I just saw this piece at Foreign Affairs by Mitchell Reiss and Ray Takeyh, entitled “Don’t Get Suckered by Iran: Fix the Problems with the Interim Accord.” I won’t bother to go through their analysis and recommendations point by point. I basically disagree with them on everything.
I thought I would, though, draw attention to the misunderstanding of international law demonstrated by this piece – illustrative of the misunderstandings of law so often present in the writings of arms control policy wonks.
At one point the authors say:
Any verification agreement should include the so-called additional protocol, which gives international inspectors the right to examine any facility they deem suspect, and to do so on short notice, so that proscribed activities or equipment cannot be moved or hidden.

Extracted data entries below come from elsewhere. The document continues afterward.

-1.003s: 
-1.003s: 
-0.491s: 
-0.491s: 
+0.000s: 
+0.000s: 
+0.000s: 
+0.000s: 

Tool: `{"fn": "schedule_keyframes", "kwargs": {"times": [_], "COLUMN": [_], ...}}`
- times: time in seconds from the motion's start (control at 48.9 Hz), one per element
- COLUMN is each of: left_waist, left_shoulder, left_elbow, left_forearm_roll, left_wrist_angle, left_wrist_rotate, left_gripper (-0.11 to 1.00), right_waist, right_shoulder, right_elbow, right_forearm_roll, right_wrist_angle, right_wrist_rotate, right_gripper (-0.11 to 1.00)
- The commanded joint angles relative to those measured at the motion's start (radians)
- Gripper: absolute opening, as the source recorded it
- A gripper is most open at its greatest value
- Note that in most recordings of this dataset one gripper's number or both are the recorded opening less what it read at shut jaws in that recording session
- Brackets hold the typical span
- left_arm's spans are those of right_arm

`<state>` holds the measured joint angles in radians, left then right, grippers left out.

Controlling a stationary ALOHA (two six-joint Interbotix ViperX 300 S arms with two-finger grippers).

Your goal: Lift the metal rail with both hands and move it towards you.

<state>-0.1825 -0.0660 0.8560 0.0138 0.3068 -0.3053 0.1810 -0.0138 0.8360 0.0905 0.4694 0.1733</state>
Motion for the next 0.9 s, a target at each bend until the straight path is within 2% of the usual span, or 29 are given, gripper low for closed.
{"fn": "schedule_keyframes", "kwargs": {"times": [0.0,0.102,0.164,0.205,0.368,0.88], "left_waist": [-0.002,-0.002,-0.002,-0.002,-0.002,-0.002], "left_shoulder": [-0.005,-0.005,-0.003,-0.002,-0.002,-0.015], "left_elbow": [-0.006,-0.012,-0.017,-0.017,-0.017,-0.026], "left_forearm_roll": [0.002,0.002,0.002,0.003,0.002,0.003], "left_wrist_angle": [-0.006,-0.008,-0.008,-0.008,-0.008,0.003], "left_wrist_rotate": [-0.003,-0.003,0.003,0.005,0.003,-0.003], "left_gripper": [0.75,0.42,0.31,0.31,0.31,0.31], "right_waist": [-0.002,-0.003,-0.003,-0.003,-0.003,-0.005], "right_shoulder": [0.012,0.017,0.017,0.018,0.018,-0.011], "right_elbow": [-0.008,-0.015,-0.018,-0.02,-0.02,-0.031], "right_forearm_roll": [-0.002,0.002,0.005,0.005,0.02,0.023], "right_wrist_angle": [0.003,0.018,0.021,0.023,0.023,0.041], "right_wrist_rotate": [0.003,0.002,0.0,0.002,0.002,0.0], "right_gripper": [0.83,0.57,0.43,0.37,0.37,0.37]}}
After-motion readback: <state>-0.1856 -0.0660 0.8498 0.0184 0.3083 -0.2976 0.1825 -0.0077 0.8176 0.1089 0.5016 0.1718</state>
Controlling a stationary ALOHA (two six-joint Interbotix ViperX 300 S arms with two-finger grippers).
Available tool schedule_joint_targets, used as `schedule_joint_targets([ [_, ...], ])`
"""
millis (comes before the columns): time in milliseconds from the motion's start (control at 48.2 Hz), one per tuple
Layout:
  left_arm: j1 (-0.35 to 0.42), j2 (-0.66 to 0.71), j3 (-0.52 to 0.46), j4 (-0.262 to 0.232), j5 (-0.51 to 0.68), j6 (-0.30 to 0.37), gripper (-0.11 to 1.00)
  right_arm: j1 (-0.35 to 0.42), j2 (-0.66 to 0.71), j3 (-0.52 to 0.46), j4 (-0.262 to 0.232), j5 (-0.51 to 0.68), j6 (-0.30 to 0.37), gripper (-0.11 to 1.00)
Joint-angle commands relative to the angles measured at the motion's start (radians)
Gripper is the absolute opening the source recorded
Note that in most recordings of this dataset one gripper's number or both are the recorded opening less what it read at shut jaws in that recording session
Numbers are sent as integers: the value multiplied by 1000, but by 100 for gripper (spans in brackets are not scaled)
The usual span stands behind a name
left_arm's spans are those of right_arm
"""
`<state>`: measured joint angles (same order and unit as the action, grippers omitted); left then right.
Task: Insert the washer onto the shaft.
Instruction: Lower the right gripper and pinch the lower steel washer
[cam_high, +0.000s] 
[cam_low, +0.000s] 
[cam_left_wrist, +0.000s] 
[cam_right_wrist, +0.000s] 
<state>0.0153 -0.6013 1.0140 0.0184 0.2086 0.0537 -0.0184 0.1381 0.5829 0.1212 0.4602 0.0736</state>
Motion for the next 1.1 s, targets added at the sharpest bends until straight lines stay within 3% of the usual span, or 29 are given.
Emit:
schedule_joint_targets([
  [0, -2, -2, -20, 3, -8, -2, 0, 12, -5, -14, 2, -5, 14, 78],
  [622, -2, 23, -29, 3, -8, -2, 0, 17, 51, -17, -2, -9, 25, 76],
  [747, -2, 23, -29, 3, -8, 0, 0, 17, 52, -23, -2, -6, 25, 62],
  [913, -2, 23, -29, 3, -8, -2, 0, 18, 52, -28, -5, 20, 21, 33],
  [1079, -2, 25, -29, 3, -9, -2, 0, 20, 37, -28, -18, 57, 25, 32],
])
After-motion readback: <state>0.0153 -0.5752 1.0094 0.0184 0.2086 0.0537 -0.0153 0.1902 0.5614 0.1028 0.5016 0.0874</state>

That’s not a simplified version of what the AP provides for, it’s just plain incorrect.
Under the AP, IAEA inspectors absolutely cannot just examine any facility they “deem suspect.” They can visit any facility on a declared site, but for non-declared sites they can only visit for the purpose of limited environmental sampling.
The AP doesn’t automatically give the IAEA access to the entirety of an NNWS party’s territory and all facilities thereon. It really only expands IAEA inspectors’ ability to verify the non-diversion of fissile material from peaceful uses to military uses through an expanded declaration by the safeguarded state, and through shortened notice windows. Required notice under the AP is typically 24 hours, down from the one week notice window under the INFCIRC/153 CSR.
And it should also be noted that the AP does not in any way expand the IAEA’s inspection or assessment mandate with regard to possible military dimensions of a safeguarded state’s nuclear program. PMD issues are just as far outside the mandate of the IAEA with regard to a state with an AP, as they are with regard to a state with just a CSA.
Now, I do think that Iran will need to (and I think is perfectly willing to) accept the AP as part of a final deal on its nuclear program. But no one should be under any misapprehension of the AP as some panacea to the limits of IAEA authority to verify Iran’s compliance with its safeguards obligations.